S&P Global records the sharpest output decline since December 2020 for the Greek manufacturing sector as inflation weighs on customer demand.
A moderate deterioration in operating conditions across the Greek manufacturing sector was observed in August, according to the latest PMI® survey data from S&P Global.
The overall decline came from the sharp reduction in production and weak demand from domestic and foreign customers. In line with lower new order inflows, manufacturers cut headcount for the first time since December 2020. The backlog continued to decline as capacity pressure eased. Nevertheless, production expectations were boosted on hopes of improved demand.
On the price side, growth rates in input costs and output prices moderated significantly due to reports of lower prices for some raw materials.
The seasonally adjusted Purchasing Managers’ Index of S&P Global for the manufacturing sector in Greece (Purchasing Managers’ Index® – PMI®) closed at 48.8 points in August, a value lower than 49.1 points in July. The latest price indicated another moderate deterioration in the health of the Greek manufacturing sector, while the latest decline was the fastest recorded since December 2020.
The overall deterioration of conditions was contributed by sharp decline in production during August. The pace of contraction accelerated to the fastest on record since late 2020 and was reportedly driven by lower new order inflows and weak customer demand.
At the same time, new sales received by Greek producers of goods declined sharply. Customers’ purchasing power weakened due to soaring prices and rising energy costs. Although it has weakened since July, the decline was the second fastest in 18 months.
Meanwhile, demand from overseas customers weakened further as the rate of contraction in new export orders accelerated. New sales to overseas customers fell at the sharpest rate recorded since January 2021.
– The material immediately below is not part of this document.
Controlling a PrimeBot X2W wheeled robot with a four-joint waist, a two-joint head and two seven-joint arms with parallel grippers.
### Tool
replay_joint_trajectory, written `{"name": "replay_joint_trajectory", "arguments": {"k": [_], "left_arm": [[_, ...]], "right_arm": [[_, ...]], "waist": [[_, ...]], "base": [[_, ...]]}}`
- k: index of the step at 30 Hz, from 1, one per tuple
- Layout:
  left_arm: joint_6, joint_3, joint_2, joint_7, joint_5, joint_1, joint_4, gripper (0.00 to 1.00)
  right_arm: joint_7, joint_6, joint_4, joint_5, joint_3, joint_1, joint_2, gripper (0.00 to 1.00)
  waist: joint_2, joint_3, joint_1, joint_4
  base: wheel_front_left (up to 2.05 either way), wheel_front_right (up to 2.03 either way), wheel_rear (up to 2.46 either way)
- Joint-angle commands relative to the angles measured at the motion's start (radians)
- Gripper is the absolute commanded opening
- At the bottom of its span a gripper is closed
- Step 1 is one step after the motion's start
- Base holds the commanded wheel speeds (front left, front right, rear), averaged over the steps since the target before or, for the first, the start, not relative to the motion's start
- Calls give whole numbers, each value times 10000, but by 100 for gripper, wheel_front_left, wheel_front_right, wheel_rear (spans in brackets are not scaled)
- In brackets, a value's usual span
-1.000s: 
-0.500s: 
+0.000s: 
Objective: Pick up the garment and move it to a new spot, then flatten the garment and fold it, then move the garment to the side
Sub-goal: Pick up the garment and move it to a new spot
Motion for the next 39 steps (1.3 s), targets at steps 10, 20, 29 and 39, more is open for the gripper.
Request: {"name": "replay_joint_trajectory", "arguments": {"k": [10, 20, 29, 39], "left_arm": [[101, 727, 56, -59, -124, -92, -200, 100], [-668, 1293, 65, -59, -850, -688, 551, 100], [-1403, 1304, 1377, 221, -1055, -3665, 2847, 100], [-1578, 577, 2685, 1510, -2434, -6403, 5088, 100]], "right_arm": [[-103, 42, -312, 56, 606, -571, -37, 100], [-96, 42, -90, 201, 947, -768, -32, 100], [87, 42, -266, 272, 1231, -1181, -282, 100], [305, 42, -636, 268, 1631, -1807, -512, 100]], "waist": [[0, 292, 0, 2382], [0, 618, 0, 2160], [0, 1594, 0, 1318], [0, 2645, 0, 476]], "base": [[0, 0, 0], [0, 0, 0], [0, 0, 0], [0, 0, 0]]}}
A reduction in operating needs following lower new order inflows led to another contraction in employment in August.
The decline in the number of employees was the first recorded since December 2020 and was linked to a higher number of layoffs.
However, Greek manufacturing companies were able to successfully reduce their backlog. The rate of contraction was broadly stable, although it fell to the slowest in three months.
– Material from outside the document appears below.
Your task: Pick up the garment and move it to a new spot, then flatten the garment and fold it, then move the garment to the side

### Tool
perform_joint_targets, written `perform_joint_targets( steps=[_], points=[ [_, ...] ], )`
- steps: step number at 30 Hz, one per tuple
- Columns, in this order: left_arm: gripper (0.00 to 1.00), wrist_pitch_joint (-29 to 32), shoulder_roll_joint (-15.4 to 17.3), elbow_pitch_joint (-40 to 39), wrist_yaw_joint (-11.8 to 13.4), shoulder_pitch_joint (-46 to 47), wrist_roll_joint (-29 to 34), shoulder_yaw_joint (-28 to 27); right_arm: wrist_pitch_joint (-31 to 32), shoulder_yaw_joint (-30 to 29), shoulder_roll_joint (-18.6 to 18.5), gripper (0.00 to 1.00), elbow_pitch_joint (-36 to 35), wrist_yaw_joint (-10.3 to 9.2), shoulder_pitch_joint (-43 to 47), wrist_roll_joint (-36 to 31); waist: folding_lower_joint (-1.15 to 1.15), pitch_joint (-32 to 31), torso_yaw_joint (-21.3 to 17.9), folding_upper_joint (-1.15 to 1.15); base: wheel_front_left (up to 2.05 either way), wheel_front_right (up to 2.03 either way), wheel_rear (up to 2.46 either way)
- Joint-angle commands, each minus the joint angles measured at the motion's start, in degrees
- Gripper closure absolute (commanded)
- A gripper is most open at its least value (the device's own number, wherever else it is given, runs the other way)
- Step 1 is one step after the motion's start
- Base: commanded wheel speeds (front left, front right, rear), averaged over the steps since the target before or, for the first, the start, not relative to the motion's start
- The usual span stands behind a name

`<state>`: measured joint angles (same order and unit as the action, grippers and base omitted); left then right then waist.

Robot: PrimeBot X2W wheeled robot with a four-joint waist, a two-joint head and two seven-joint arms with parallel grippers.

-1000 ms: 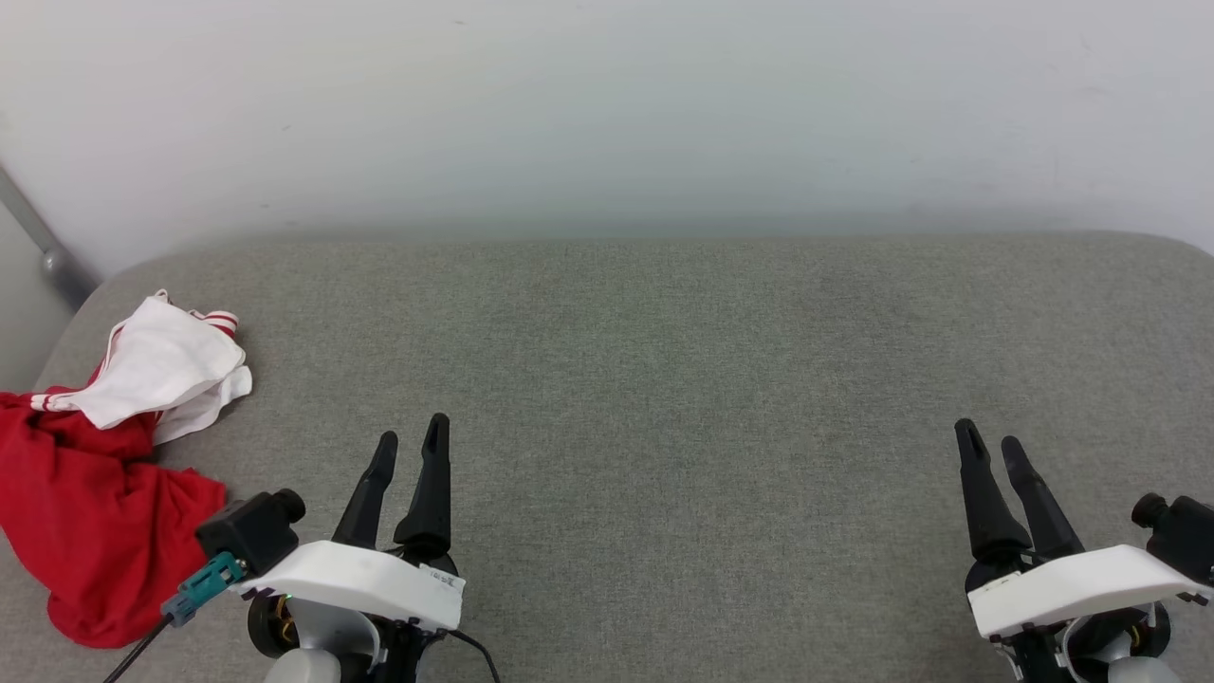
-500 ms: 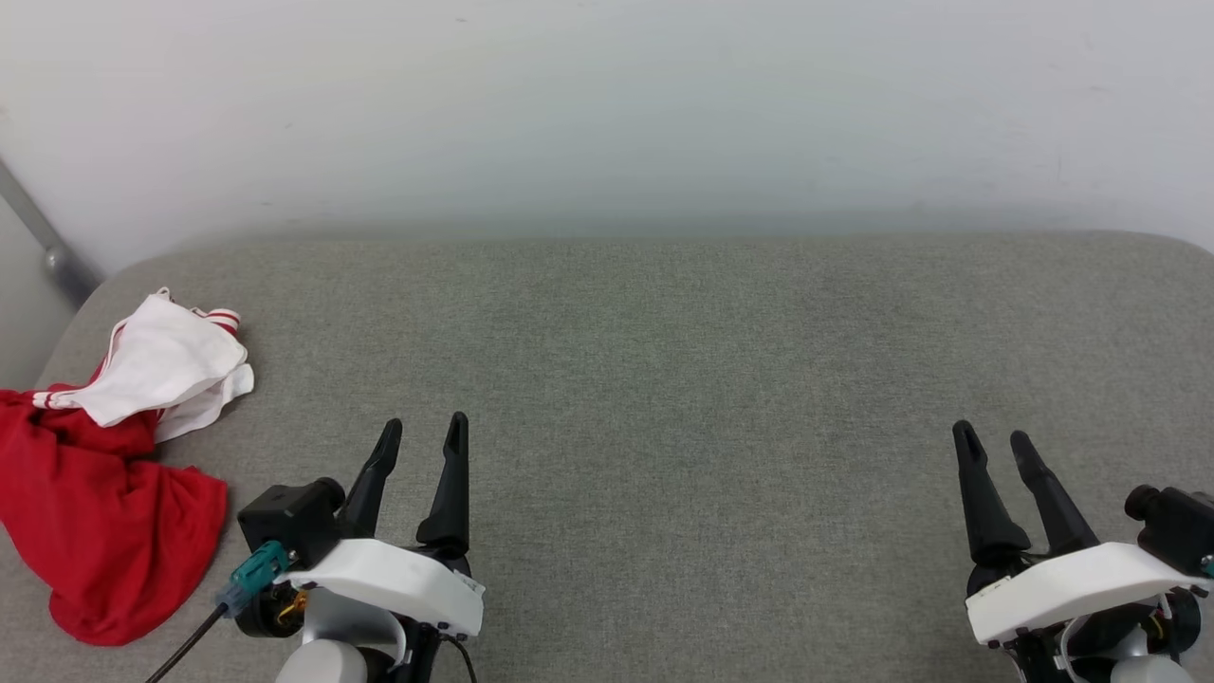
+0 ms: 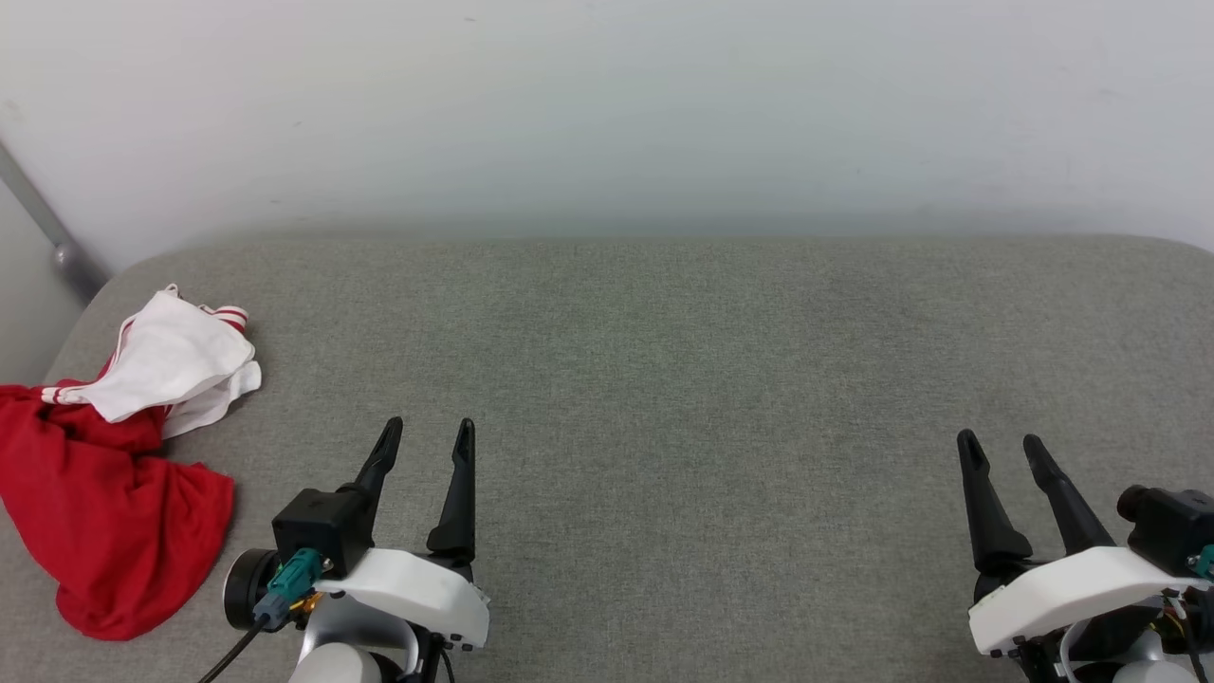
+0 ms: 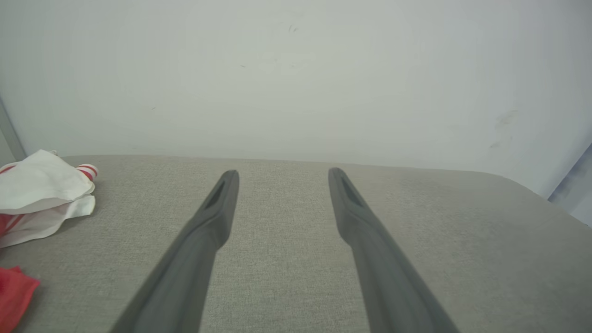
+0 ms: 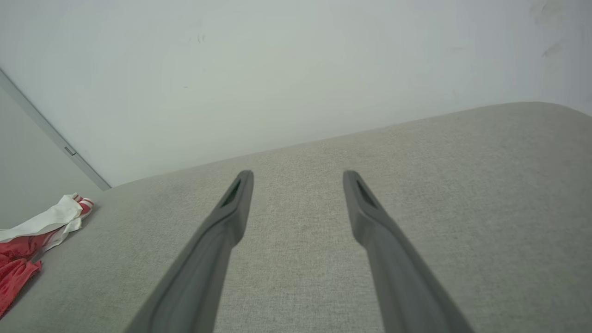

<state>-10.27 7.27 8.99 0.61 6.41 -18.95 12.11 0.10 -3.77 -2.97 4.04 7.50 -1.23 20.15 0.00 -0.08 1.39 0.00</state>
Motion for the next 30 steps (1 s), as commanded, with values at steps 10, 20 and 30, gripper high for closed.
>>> perform_joint_targets(
  steps=[10,20,30],
  points=[
    [0.0,-1.7,1.1,0.4,1.9,1.1,5.3,1.3,-0.2,-0.5,0.1,0.0,-1.3,-0.02,0.6,-5.7,0.0,-0.2,0.2,0.0,0.0,0.0,0.0],
    [0.0,-2.8,0.6,1.9,1.8,1.2,7.9,1.8,-0.7,-0.6,0.1,0.0,-1.9,-0.02,0.8,-10.0,0.0,-0.3,0.5,0.0,0.0,0.0,0.0],
    [0.0,-3.9,0.0,3.0,1.4,0.9,10.1,1.5,-1.3,-0.5,0.1,0.0,-2.3,-0.02,1.3,-13.6,0.0,-0.5,0.8,0.0,0.0,0.0,0.0]
  ],
)
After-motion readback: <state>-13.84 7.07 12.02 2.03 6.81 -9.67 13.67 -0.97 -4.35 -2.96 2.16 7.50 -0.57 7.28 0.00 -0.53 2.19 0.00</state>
Inflationary pressures weakened significantly during August. Input costs rose at the softest pace since November 2020, as the pace of growth slowed for a fifth consecutive month. While increases in energy and transportation costs drove inflation higher, falling prices of some raw materials reportedly curbed the increase.
The rate of charge growth also weakened further in the middle of the third quarter. While still at historically high levels, growth slowed to the weakest since August 2021. Higher selling prices were often attributed to higher operating costs being passed on to customers. Reduced production requirements led companies to again curtail their input purchases during August. Purchasing activity decreased for the fourth consecutive month and at a steady pace. Weak demand from customers also led to further inventory contractions as both supplies and finished goods inventories decreased.
Meanwhile, Greek manufacturers were more upbeat about their output expectations over the next 12 months in August. Confidence hit its highest level since May as companies hope for a rebound in consumer demand next year.